**RECORDS FOR THE EXERCISE:**
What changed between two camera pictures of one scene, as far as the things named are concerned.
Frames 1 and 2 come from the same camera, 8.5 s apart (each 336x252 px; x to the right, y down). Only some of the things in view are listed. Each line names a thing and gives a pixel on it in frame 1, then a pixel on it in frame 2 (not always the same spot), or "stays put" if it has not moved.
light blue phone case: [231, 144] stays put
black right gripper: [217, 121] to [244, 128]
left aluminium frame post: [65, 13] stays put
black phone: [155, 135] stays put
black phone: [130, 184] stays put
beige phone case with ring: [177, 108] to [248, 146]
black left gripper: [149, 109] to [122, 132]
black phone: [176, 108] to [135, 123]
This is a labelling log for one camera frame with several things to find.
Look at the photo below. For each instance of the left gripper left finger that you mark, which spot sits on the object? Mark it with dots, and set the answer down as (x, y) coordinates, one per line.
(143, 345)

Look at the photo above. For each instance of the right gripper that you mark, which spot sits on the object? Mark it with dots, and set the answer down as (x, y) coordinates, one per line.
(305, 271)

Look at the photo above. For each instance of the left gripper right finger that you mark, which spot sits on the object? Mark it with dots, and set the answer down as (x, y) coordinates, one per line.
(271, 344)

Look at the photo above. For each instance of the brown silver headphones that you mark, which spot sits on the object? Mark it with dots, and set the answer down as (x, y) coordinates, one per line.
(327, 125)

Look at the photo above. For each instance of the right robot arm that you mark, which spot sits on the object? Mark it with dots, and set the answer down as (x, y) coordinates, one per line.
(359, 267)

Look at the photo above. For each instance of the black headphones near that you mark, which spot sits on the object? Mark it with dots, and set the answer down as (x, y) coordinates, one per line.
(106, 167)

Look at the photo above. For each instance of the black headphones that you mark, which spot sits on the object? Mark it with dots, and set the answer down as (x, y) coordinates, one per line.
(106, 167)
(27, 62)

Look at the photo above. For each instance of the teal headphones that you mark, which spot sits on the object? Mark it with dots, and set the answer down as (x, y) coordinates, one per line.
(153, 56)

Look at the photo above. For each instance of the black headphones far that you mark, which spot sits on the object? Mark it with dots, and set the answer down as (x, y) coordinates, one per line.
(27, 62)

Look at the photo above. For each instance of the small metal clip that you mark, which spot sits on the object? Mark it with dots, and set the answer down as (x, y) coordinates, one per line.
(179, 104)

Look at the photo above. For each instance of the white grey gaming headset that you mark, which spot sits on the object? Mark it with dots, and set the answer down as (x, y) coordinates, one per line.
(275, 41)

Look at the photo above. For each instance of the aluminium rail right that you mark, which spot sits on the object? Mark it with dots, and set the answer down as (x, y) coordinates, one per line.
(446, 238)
---
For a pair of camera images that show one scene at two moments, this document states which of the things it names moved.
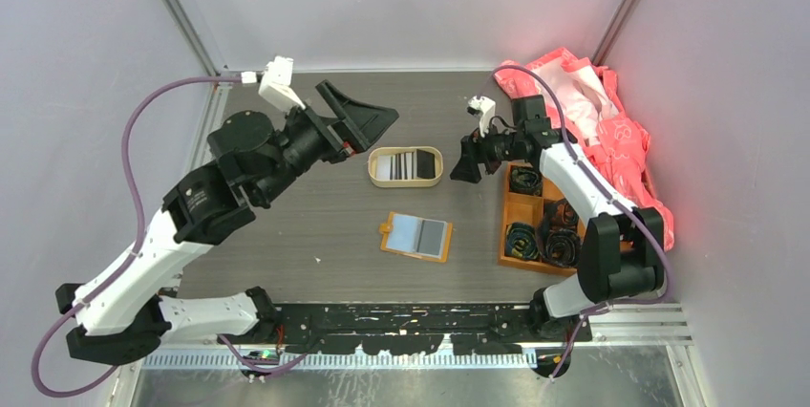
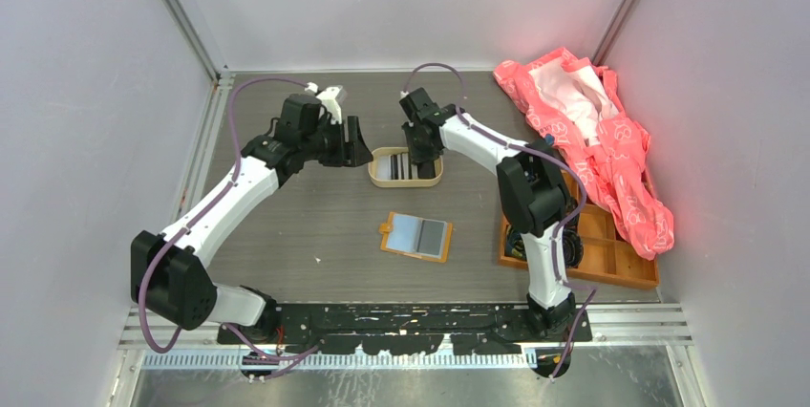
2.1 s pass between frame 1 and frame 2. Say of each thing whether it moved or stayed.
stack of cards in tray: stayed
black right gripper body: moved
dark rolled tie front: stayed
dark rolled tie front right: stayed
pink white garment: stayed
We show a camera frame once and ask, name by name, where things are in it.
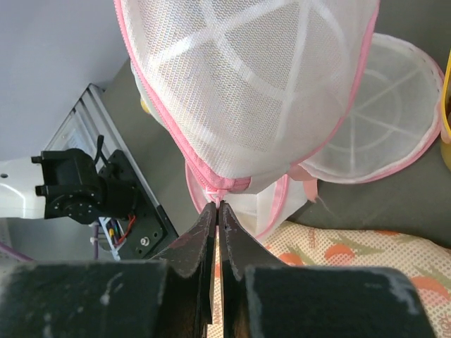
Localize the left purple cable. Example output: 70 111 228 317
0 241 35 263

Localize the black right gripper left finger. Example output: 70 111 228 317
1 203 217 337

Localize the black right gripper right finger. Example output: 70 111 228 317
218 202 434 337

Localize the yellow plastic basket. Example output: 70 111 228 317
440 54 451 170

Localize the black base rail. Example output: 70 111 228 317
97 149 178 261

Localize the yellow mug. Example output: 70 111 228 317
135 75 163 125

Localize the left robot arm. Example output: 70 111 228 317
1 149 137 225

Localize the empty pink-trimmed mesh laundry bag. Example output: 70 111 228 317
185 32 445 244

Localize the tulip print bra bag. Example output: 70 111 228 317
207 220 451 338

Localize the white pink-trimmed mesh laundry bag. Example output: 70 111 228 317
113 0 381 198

**WHAT TO DO:**
Lines containing the word "moved" must all be returned from the material above.

**RESPONSE BOX:**
Frames 1 and 2 come from the same camera, 8.5 s apart (each 336x252 px; x to the right, y down). Only some of the things in view are listed. Each line names a thing and gives a pixel on it in frame 1, then a pixel on it in frame 2 (not always the same spot), or "stays put" if it has not moved.
For a pair of camera images that show one scene at two moments, this document states which of the things it names moved.
2.1 s pass between frame 1 and frame 2. Say of each thing whether it moved or stayed.
black right gripper body: moved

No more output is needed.